Comment peut-on s'appeler Judas?
par Nicole Widart
Le Carnet et les Instants n° 143

Il est des prénoms difficiles à porter. Lourds de sens. Dès le premier contact, ces noms font sourire, effraient ou induisent fatalement des préjugés. Judas est, dans notre culture judéo-chrétienne, synonyme de trahison, de veulerie, d'imposture. Juan d'Oultremont aurait pu s'appeler Judas, à deux lettres près. S'est-il appelé un jour ainsi? Nous ne le saurons pas. Mais, au terme de nos lectures, nous ne pouvons que constater l'importance de ce prénom pour lui.

D'Oultremont publie en effet un volume de cinq nouvelles chez Labor et un récit Portrait d'Ari la nuit (Estuaire) centrés chacun sur un héros prénommé Judas. À chaque histoire son Judas : un écrivain, un historien d'art d'Uppsala, un professeur de photographie dans une Université proche de Copenhague, un artiste peintre en crise, un pianiste aveugle féru d'art moderne, un dentiste en visite au Musée des Beaux-Arts de Reims : des hommes d'une quarantaine d'années, des intellectuels, des artistes ou des amateurs d'art qui portent avec plus ou moins de bonheur ce prénom difficile et qui pourraient être autant de facettes de Juan d'Oultremont si l'on en croit sa biographie.

Juan d'Oultremont
Judas
Bruxelles
Éd. Labor
Coll. "Grand Espace Nord"
2006
106 pages

Après des études de peinture à St-Luc (Bruxelles), parallèlement à sa pratique artistique, Juan d'Oultremont a publié un premier roman Villa Mathias en 1979 chez Albin Michel. Il est professeur à l'Ecole de recherche graphique à Bruxelles et excelle à la radio et à la télévision, notamment dans le Jeu des dictionnaires. Pas étonnant donc que ses héros se passionnent pour l'art et visitent si ardemment les musées ce qui débouche, c'est bien connu, sur de passionnantes aventures et d'étonnantes réflexions…
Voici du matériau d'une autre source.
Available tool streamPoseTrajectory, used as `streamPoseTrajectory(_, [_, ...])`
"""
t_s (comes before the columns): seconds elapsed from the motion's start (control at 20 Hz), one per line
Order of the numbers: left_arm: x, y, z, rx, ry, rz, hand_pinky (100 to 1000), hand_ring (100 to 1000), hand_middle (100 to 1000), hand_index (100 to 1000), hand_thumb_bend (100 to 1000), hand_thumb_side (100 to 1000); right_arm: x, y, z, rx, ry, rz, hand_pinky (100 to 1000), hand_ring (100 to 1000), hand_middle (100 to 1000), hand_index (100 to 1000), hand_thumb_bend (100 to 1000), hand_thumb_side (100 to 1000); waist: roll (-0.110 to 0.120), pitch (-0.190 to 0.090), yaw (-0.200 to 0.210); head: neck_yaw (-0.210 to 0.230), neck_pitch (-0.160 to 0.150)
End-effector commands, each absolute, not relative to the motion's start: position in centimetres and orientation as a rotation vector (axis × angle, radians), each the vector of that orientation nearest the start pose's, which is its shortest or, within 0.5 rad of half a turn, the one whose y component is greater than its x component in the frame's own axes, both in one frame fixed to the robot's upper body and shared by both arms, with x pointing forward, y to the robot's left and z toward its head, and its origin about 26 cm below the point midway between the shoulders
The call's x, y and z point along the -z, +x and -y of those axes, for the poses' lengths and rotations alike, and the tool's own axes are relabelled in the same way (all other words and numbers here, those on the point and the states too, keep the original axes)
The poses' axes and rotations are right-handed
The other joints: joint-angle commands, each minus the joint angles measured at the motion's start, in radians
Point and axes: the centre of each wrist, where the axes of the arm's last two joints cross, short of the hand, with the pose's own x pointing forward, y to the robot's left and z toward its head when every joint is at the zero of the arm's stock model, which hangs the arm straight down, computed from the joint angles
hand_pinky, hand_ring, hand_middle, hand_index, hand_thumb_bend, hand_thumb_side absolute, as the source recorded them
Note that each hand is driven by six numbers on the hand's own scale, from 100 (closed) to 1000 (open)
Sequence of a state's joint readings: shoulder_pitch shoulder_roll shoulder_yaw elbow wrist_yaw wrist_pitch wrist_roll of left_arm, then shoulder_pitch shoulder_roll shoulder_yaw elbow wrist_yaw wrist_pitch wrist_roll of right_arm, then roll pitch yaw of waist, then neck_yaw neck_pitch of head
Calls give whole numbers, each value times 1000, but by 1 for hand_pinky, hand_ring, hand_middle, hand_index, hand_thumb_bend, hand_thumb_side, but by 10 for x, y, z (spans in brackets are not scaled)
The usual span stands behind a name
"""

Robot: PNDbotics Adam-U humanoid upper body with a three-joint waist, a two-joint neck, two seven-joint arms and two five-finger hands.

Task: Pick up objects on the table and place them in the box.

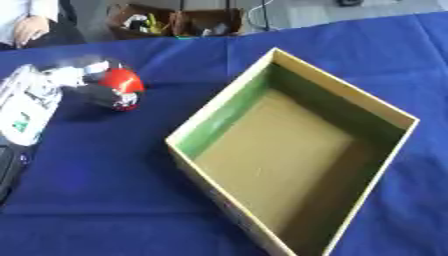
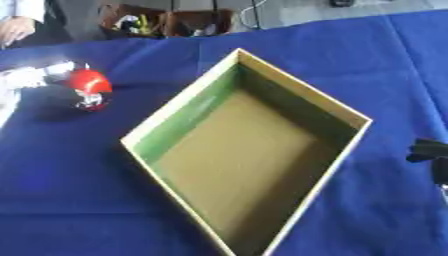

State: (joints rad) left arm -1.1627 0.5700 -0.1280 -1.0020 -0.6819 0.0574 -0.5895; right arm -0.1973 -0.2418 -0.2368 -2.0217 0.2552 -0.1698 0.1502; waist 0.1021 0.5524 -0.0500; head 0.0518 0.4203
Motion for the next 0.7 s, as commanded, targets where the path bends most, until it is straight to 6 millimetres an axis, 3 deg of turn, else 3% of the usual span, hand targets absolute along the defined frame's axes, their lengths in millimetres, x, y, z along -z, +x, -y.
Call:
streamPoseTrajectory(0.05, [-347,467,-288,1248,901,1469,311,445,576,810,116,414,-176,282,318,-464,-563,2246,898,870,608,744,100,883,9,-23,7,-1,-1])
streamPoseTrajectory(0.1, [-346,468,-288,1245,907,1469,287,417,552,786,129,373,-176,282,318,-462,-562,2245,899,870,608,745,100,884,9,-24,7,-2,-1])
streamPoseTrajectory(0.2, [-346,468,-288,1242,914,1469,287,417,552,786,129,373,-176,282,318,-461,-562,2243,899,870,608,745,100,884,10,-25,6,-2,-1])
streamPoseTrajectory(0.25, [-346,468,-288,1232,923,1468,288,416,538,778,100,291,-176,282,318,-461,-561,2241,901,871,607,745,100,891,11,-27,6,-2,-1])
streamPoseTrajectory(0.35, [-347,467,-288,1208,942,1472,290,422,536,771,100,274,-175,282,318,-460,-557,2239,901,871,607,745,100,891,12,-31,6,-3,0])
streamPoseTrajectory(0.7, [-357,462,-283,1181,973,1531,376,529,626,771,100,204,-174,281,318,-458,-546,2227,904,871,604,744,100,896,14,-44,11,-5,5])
Portrait d'Ari la nuit est un récit plus long que les cinq nouvelles mais il nous emmène, lui aussi, au cœur d'une relation étrange , celle qui se noue sous nos yeux entre la comédienne interprète des Monologues du vagin et Judas Levinn, écrivain, professeur de littérature comparée à l'Université de Leipzig, et, surtout, hypocondriaque. Judas a contracté la tuberculose à vingt-six ans, avant de s'adonner à toutes les maladies infantiles auxquelles, enfant, il avait échappé. Son cou le fait atrocement souffrir : un cancer très rare, probablement. Et, bien entendu, inguérissable. Mais, aujourd'hui, ce qui le préoccupe, c'est Ari Prawn, l'actrice qui joue la pièce d'Eve Ensler et qu'il vient de rencontrer dans une émission de la ZDF. Plus de deux cents entretiens ont fondé les Monologues, portrait vertigineux de ce gouffre, ce territoire tabou qu'est le sexe des femmes. Ari prononce le mot vagin 123 fois chaque soir et ça laisse des traces, c'est un bonheur et une épreuve à la fois. Judas est fasciné par cette actrice aux cheveux blonds et courts qui mange des crabes avec les doigts et qui a joué Shakespeare à Londres, une fille qui construisait des maisons en lego pour y enfermer les mouches quand elle était petite… Relation équivoque, nourrie des passions antagonistes de deux êtres extrêmes. L'auteur dit en postface s'être inspiré d'une rencontre nocturne avec la vraie comédienne qui interpréta réellement plus de cent trente fois les fameux "Monologues".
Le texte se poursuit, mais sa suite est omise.